From left, Alejandro Gomez, referee Jake Greenwood and Sky Williams with FFA rescue donkey "Twitter." (Photo by ag instructor Anthony Farao)

Wasco High FFA students discovered several of their animals had been attacked by dogs last month.

In the first attack, on Jan. 16, an adult male goat was killed. The next attack, on Feb. 7, left another goat and two young female sheep injured. One sheep died later; the other continues to recover.

On Feb. 10, four pregnant female goats were attacked and one was killed.

The total loss is approximately $2,000, but is dependent upon whether the pregnant goats lose their babies.

"In the 22 years that I have been here, we have had several attacks," Agriculture Department Chair Denise Morales said. "I cannot remember the exact number, but there was an attack some years ago where 10 to 15 sheep were killed at one time.

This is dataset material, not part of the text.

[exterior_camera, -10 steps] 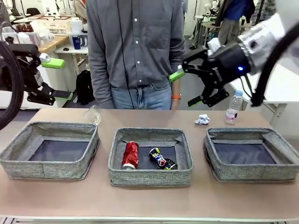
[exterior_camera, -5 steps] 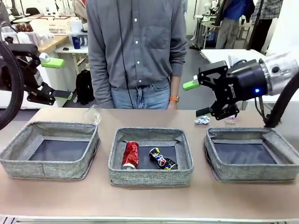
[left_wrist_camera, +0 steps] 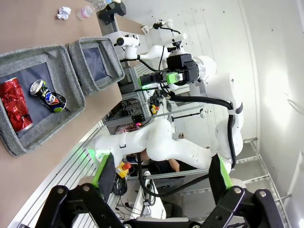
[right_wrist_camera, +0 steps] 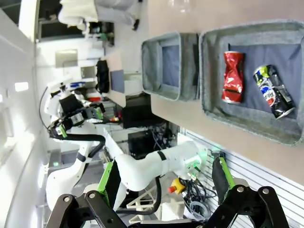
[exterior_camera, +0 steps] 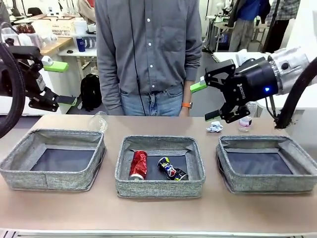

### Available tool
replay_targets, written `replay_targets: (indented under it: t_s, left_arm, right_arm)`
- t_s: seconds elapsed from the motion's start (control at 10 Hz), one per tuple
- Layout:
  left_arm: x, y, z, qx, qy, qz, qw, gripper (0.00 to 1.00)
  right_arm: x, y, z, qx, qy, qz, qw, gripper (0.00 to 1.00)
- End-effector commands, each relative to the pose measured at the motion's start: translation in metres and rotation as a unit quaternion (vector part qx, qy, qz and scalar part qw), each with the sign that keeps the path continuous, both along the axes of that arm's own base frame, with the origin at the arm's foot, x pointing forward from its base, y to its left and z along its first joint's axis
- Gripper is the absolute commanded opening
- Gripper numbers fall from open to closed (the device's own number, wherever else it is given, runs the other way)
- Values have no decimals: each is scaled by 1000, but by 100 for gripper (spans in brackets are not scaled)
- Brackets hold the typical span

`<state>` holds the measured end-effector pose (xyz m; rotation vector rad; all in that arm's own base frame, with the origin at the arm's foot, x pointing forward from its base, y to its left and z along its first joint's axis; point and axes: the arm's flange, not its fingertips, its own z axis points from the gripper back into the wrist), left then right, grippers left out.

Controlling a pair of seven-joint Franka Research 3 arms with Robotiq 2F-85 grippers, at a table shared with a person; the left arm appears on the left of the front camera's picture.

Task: Sort the waste into the appropriate baskets.
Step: Pick up the waste item pointed out by the person.

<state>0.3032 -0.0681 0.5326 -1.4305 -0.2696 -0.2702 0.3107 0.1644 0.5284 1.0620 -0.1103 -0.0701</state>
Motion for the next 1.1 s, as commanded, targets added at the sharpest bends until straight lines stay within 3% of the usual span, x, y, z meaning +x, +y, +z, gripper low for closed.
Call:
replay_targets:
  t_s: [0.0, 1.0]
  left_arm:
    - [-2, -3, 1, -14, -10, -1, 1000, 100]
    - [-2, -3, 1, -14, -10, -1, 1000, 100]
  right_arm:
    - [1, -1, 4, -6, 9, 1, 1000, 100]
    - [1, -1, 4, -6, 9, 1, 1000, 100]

Adult pregnant sows have also been attacked, not just sheep and goats."

Morales added that the kids have been worried and upset. "They work closely with the animals and have helped bottle feed them, care for them etc.," she said. "Any death is upsetting, but these deaths are heartbreaking."

The animal attacks are the result of a lack of protective fencing surrounding the FFA farm.

Morales approached the WHS Board of Trustees at their Feb. 13 meeting about the issue and how a fence surrounding the whole farm had become a necessity.

About 24 FFA members were also present at that meeting to show their support of the fence. "We, as members of FFA, stood to show our awareness of the issue," FFA Chapter President Haley Allen said. "We were able to gain a better understanding of how the board deals with these types of issues."

Morales added that everyone "is hoping and praying" for no more attacks, especially since the babies will have to come out of the barn soon.

The dogs did not attack in the areas where there are protection animals.